We can't buy the solution to our problem.

***

I want that to become a splash of cold water on the rising enthusiasm about increased philanthropic giving - especially by the wealthy. The caution is not only for them; it is also directed to those who seek to raise money for philanthropic purposes.

In our enthusiasm to direct an increasing share of the trillions of dollars that are expected to pass from one generation to another over the next several decades, we seem to assume that we will know how to best use it. More: we will assume that the principal need of philanthropy is money - rather than good ideas, say, or a clear sense of what is going on in society, or a firm grip on philanthropic values.

That is, we are about to follow two practices that we collectively scorn -- taking it for granted we know what is going on, and throwing money at problems instead of facing up to them.

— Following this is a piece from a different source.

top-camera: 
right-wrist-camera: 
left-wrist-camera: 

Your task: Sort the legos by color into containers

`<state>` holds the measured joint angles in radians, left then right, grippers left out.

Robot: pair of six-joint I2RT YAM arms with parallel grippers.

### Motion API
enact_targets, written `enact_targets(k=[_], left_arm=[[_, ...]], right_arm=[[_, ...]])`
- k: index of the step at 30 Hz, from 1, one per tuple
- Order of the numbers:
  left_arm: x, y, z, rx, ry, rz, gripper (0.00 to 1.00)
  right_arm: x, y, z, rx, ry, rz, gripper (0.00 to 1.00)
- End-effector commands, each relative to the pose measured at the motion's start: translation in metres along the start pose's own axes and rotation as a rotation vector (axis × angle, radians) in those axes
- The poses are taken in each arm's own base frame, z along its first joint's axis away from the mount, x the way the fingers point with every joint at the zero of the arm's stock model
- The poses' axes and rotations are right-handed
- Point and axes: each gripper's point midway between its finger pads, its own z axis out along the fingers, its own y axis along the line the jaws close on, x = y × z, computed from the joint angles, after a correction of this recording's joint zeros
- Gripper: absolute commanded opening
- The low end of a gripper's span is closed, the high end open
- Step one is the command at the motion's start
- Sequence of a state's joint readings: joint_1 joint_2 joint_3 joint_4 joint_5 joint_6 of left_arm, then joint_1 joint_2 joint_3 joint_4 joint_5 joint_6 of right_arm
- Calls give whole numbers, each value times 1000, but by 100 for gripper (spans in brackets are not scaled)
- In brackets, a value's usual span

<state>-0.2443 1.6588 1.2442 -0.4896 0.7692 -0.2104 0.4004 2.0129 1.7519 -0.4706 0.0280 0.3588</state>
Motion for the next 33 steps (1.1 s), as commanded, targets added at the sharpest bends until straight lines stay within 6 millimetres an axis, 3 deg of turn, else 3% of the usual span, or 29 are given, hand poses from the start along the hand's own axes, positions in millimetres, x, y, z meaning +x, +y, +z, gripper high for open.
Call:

The focus of media attention is on the donors and their agents and advisers. Less attention is given to the recipients - organizations, not individuals - and their readiness to act.

We're all familiar with the problems of foreign aid: how difficult it is to get our money to the people who actually need our help. There is considerable evidence that the amounts of money involved raise problems of corruption. There has been less attention paid to the problems of organizational capacity and readiness, even when corruption is not an issue. Does anyone seriously believe that money will solve the problems of Kosovo, say, or of Congo, or of Sri Lanka?

Those who want to throw money at our educational problems attract less support than they once did; those who don't want to spend enough on education have carried the day. Does anyone seriously believe education can improve in a cultural that is as anti-educational and anti-intellectual as our own? After all, look at the money we spend on education!

Giving money away is difficult? Philanthropy is difficult. It is difficult to help people who are hurting or in trouble; it is difficult to improve the quality of life in the community; it is difficult to make students want to learn, it is difficult to persuade

people to treat each other with respect, it is difficult to know what to teach our children in our remarkably diverse society.

Perhaps it is not more money that philanthropy needs but better ideas and deeper commitment, a clearer sense of what is going on, more reflection on and discussion of the good life and the good society and less attention for a while to money.